Given coronary artery disease kills approximately 3x more Australians than the leading individual cancer, the expanding group with “SMuRFless” coronary artery disease has enormous public health significance. Furthermore, new mechanistic pathways will likely have broad relevance, bringing improved risk stratification and targeted preventative management to all patients at risk of atherosclerosis. She has established a collaboration with Professor Alex Brown to ensure novel markers can be tested for efficacy in the Indigenous population.
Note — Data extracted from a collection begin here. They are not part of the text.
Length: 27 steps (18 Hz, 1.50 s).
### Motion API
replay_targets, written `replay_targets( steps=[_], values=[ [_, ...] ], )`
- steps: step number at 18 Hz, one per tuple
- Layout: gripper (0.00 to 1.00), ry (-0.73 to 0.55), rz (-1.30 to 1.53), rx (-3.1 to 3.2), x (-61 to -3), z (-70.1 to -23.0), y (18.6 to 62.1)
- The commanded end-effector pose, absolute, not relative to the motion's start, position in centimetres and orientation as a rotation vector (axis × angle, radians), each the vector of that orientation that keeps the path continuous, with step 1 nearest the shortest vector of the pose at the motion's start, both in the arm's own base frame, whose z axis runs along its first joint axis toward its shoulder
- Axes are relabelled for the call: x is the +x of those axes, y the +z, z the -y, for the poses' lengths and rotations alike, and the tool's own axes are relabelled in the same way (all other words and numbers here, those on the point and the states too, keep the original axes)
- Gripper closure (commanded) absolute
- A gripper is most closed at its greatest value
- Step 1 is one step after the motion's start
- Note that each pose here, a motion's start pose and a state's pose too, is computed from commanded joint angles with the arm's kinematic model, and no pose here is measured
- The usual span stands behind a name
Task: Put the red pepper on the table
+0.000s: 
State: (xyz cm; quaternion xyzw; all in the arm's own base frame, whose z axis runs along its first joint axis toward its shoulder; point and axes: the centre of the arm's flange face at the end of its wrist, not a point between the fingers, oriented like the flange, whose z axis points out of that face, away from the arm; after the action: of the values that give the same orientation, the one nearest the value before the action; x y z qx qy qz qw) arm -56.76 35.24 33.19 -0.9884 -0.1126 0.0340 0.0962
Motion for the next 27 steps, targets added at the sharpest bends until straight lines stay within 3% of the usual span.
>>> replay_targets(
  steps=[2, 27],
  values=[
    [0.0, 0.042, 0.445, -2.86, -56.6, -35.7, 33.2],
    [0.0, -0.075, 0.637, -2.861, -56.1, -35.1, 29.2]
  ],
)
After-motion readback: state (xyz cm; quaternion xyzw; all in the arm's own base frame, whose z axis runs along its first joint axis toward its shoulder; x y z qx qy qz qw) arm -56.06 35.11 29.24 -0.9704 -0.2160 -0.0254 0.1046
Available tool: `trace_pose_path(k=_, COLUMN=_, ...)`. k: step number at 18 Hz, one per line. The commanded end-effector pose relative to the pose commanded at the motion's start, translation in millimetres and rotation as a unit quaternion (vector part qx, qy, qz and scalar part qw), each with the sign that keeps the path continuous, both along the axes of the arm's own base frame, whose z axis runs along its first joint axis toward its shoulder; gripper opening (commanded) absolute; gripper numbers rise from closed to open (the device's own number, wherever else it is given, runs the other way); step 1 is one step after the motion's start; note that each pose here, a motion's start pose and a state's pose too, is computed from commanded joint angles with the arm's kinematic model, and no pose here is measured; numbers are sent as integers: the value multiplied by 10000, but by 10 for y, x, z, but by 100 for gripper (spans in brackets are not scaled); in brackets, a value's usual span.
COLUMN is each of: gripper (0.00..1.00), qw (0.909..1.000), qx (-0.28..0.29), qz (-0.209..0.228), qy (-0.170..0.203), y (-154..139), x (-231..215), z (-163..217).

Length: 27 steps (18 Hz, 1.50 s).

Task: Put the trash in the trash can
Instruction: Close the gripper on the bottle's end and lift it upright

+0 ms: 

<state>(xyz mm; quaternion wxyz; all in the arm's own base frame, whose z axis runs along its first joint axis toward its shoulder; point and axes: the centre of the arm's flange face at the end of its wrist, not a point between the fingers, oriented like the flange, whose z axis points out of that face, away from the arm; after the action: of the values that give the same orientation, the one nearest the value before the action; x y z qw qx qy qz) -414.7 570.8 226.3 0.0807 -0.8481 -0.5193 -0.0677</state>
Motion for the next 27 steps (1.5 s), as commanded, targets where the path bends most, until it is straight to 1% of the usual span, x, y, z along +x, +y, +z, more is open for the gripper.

Discoveries made during the proposed program of work will guide the design of dedicated trials testing the ability of new markers to guide clinician decision making above and beyond traditional risk factor profiling, with beneficial outcomes on health. Existing intellectual property (USA14/069913), a formal research agreement with NSW Health Pathology and CDA with Abbott Diagnostics highlights Professor Figtree’s commitment to commercialisation and translation. Her position in national and international clinical leadership groups and extensive network of collaborators leading cardiovascular advances and practices will ensure rapid translation and benefit to international patient populations.

In addition to the risk identification and prognostic value of Professor Figtree’s study, her team is well positioned to discover completely novel pathophysiological pathways relevant to atherosclerosis. These will pave the way for testing new therapeutic targets. Her team are well placed to capitalise on such discoveries, with an established pipeline for drug development that progresses from preclinical disease models to humans.